How do kidneys influence peripheral resistance?

Through RAAS

Renin is released by renal juxtaglomerular cells in response to:
- low blood pressure in afferent arterioles
- elevated Catecholamines in blood
- low sodium levels in DCT (low GFR)


RAAS pathway review

1) renin gets secreted via that PCT cells in the kidneys in response to low BP/hypo-perfusion of the kidneys

2) renin cleaves angiotensinogen from the liver into angiotensin-1

3) angiotensin-1 gets cleaved by the lungs into angiotensin-2

4) angiotensin-2 vasoconstriction blood vessels and promotes aldosterone release in the adrenal glands

5) aldosterone goes to the DCT and increases sodium reuptake/ water up take and increases blood volume while also secreting K+ and H+ ions


Essential HTN

Results from interplay of genetics and environmental factors which casues increased blood volume and/or peripheral resistance
- often is asymptomatic for years

*Is always formed by the contribution of altered renal sodium handling (increased sodium resorption in the presence of normal arterial pressure) and increased vascular resistance*


HTN definition and epidemiology

- nearly 50% of all people are hypertensive

Increases with age and also in African Americans

Roughly 50% of untreated HTN cases die from ischmic heart disease/CHF or stroke

95% of cases are idiopathic or essential
- other 5% is renal artery stenosis of hyperaldosteronism
- essential HTN is caused by a combination of altered renal sodium handling and increased vascular resistance


Renal artery stenosis

Causes HTN due to chronic decreased GFR and pressure Blood flow to the kidney via afferent arteriole
- produces chronic renin release since the kidney assumes the body is hypotensive


Single gene disorders that can produce rare forms of HTN

1) aldosterone metabolism genes
- aldosterone synthase/11B-hydroxylase/ 17a-hydroxylase
- leads to hyperaldosteronism

2) genes related to proteins that influence sodium reabsorption
- Liddle syndrome (gain of function in Na+ channels in the DCTs)

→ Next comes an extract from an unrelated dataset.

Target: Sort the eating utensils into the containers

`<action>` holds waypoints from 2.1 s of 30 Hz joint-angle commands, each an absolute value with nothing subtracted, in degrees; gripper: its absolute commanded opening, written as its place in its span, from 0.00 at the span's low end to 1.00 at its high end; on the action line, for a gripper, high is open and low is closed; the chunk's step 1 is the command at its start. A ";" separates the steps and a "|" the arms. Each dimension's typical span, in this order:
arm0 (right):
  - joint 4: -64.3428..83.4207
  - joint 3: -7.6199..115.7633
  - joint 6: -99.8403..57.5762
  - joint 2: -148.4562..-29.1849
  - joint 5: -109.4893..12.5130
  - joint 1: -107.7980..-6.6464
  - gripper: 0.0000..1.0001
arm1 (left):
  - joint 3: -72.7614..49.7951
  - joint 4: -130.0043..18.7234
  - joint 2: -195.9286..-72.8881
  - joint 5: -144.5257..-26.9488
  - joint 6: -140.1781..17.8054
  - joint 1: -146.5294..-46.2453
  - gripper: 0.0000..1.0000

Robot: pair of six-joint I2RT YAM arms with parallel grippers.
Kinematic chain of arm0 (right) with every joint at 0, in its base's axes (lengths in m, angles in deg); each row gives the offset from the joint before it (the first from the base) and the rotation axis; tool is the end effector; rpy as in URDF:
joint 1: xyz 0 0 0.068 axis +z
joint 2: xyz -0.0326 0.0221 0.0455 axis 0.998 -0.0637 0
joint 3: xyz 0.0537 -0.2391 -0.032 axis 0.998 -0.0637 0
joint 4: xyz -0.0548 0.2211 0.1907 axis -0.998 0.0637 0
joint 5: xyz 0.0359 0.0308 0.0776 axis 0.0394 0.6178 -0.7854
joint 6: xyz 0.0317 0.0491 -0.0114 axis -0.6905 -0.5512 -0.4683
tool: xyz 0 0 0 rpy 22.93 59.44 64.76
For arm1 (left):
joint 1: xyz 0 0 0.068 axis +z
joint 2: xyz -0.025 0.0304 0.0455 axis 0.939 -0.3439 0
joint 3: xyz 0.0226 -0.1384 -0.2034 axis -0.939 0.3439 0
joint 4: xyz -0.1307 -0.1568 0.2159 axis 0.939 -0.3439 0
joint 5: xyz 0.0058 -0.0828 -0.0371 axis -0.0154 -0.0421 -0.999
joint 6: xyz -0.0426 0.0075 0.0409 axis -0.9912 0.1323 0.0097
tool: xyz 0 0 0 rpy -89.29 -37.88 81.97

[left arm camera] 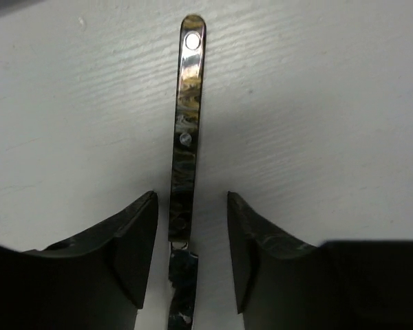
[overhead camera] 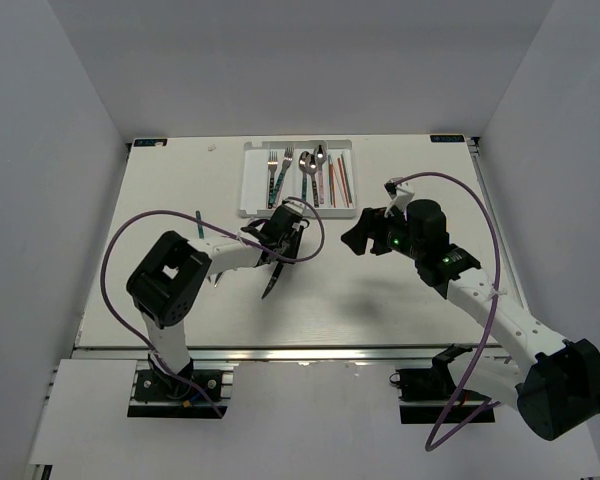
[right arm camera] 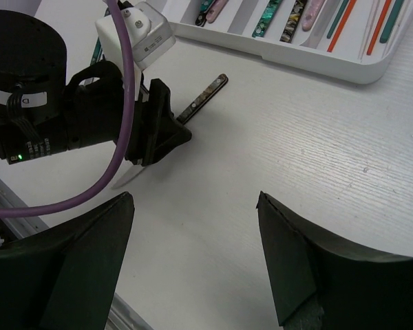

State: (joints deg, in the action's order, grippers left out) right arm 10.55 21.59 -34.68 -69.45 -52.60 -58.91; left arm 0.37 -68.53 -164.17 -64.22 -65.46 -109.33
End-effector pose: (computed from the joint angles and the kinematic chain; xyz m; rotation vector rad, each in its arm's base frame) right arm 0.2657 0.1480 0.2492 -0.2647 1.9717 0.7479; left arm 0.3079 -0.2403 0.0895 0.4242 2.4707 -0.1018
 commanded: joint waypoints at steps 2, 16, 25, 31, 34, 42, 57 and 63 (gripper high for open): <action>7.54 20.89 -33.48 -68.73 -53.33 -59.02 0.77 | 1.10 -67.32 -166.58 -65.96 -66.04 -108.82 0.45; 7.36 20.89 -33.13 -68.12 -53.59 -59.10 0.77 | 2.77 -70.75 -158.25 -72.82 -68.68 -111.37 0.00; 6.92 20.71 -32.86 -68.65 -52.89 -59.02 0.78 | -8.91 -76.64 -150.40 -56.65 -75.89 -106.29 0.00; 6.31 20.27 -32.51 -69.61 -52.01 -59.02 0.78 | -27.24 -75.94 -164.61 -59.81 -67.19 -96.00 0.00; 5.87 20.01 -32.60 -70.14 -52.27 -59.10 0.78 | -39.54 -76.38 -171.39 -62.53 -64.64 -92.05 0.00; 5.60 19.48 -32.69 -71.81 -53.24 -59.02 0.78 | -55.33 -69.62 -188.37 -69.47 -59.98 -85.98 0.00; 6.31 20.80 -32.42 -74.89 -52.71 -59.02 0.78 | -44.44 -62.32 -185.14 -68.51 -60.33 -84.74 0.81; 6.48 20.36 -31.81 -73.13 -51.84 -59.02 0.78 | -38.92 -66.08 -170.12 -68.95 -62.17 -84.83 0.98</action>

The 3 forms of small vessel changes that leads to HTN

1) hyaline arteriolosclerosis
- causes benign HTN
- marked by thick pink hyaline thickening of the arteriolar wall as and luminal narrowing
- stem from plasma components leaking across injured EC into vessel walls and increased ECM production
- common in older patients, patients with chronic NON-SEVERE HTN or diabetic patients

2) hyperplastic arteriolosclerosis
- causes SEVERE HTN
- vessels show “onion-skin” and concentric laminated thickening of the arteriolar walls

3) necrotizing arteriolitis
- casues malignant HTN/ caused by malignant HTN


Oral and neural component of the pituitary gland

Oral = outpocketing of the ectoderm from the roof of the primitive mouth
- forms the hypophyseal pouch of the pituitary gland and the anterior adenohypophysis

Neural = neurohypophyseal bud growing down from the floor of the future diencephalon as the infundibulum that attaches to the brain
- for a the posterior neurohypophysis

**because of this, the pituitary gland can actually be considered two separate glands in 1
- posterior neurohypophysis
- anterior adenohypophysis**


What hormones are secreted via the pituitary that function in blood pressure and blood volume

ADH hormone (arginine vasopressin)
- is released in response to increased blood tonicity via the osmoreceptors in the hypothalamus
- secreted via supraoptic neurons
- function = increases permeability of the collecting ducts to water and allows reabsorption of water

- stimulates contractions of mammillary glands and uterine smooth muscle cells


Diabetes insipidus

Caused by underlying ADH deficiency
- polyuria is seen since the kidney cant reabsorb water properly

- polyuria
- polydipsia
- excessive thirst

Caused by
- head trauma
- tumors
- inflammatory disorders
- surgical complications
- idiopathic

**can be central or nephrogenic**
- central = not releasing enough ADH
- nephrogenic = DCT/CD cells dont respond to ADH (but there are normal levels)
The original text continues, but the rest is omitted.